The CD version comes with 16 tracks, of which four are versions, while the double vinyl collects twelve tracks. Both do however contain sleeve notes based on interviews with original band members Fatman, Blobbo and Rhino plus archive photos provided by bandleader Fatman.
Black Symbol didn’t put out much under their own name back in the days, but they did much for the local reggae scene in Birmingham because of the two self-financed volumes of Handsworth Explosion. Hopefully this solid collection of confident and faithful roots will provide them with new fans and followers from the UK and beyond.
UK reggae legends Capital Letters reformed in 2013 and it hasn’t taken them much long to get back in the business and they have already announced a number of live dates in 2015.
Last year Reggae Archive Records released a set titled Reality, an effort collecting 15 tracks originally recorded in 1985, but not out until last year. And now they have a brand new set on Reggae Archive Records’ sister label Sugar Shack Records to share with their audiences around the world.
Wolverhampton is the first all new Capital Letters album in 30 years. It has been preceded by the rootsy single Wolf, which was – just like all other cuts – recorded together with former Taxi Gang and Maytals keyboard player Noel Browne. He has previously worked with artists like Luciano, Freddie McGregor, The Wailing Souls and Papa San.
This set is mainly roots themed and it kicks off in fine style with no less than three hard hitting roots gems in a row. But even though Wolverhampton revolves around politics and conscious messages the music is often upbeat with memorable melodies. Capital Letters also manage to throw in a number of more heartfelt tunes. The title track is one such and Jamaica and Movie Star are two others.
A number of UK reggae bands from the 70s and 80s have recently reformed and most of them have presented solid sets after leaving the music industry for many, many years. Wolverhampton is one such effort and it doesn’t sound like Capital Letters have been away for 30 years.
A while back the crew at UK’s Reggae Archive Records headed from Bristol to Wolverhampton to meet Capital Letters’ bass player JB. When they headed south again they brought with them tapes and a scrapbook with photos and press clippings from Capital Letters’ short career in the late 70s and early 80s.
Capital Letters only released one album – the acclaimed Headline News in 1979. They also dropped a number of successful singles, and they’re probably best known for the marijuana anthem Smoking My Ganja.

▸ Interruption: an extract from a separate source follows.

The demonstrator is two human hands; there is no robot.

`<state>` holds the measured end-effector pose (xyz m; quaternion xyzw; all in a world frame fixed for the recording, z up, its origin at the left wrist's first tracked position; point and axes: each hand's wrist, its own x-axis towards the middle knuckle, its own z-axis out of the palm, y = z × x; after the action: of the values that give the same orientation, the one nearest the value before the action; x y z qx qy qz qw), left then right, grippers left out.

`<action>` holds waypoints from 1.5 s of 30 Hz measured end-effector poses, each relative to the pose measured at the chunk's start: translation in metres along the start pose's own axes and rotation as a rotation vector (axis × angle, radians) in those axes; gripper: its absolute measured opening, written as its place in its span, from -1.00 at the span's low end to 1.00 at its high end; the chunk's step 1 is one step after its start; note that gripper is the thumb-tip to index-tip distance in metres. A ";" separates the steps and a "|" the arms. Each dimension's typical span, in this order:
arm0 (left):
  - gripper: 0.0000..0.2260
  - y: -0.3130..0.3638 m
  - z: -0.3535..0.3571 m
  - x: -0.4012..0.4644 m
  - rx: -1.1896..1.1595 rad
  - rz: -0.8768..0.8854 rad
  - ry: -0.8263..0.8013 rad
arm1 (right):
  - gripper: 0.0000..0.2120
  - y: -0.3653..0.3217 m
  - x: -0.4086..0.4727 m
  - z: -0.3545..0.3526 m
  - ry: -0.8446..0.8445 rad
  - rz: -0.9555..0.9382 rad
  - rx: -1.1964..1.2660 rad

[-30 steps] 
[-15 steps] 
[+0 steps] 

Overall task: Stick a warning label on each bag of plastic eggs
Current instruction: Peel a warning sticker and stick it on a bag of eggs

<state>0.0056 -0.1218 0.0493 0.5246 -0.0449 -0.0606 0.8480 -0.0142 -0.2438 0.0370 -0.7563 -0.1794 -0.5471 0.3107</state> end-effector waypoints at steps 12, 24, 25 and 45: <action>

Could the treasure found in JB’s house be a second album from Capital Letters? Yes, but the original tapes were unusable. But that didn’t stop Reggae Archive Records. Instead of shelving the tapes they gave the unmixed recordings to producer and mixing engineer Dave “Oldwah” Sandford.
Reality is the result. It’s a brand new, yet vintage, 14 track Capital Letters album from 1985, the year when everything was recorded. Five of the tracks are the band’s original 1985 mixes, one track is a live recording and the other eight are newly mixed from the original session tapes.
Among the 14 tracks are several dub versions and another mix to their hit song Smoking My Ganja. The album is mostly up-tempo in a punchy, almost ska-driven, style. Check the skanking This is Club Dance or Cocaine.
It also no less than four versions of the title track – the original vocal and the original dub as well as Sandford’s vocals and dub.
Not as great as the band’s rootsier debut album, but it’s nonetheless nice to hear previously unreleased vintage British reggae.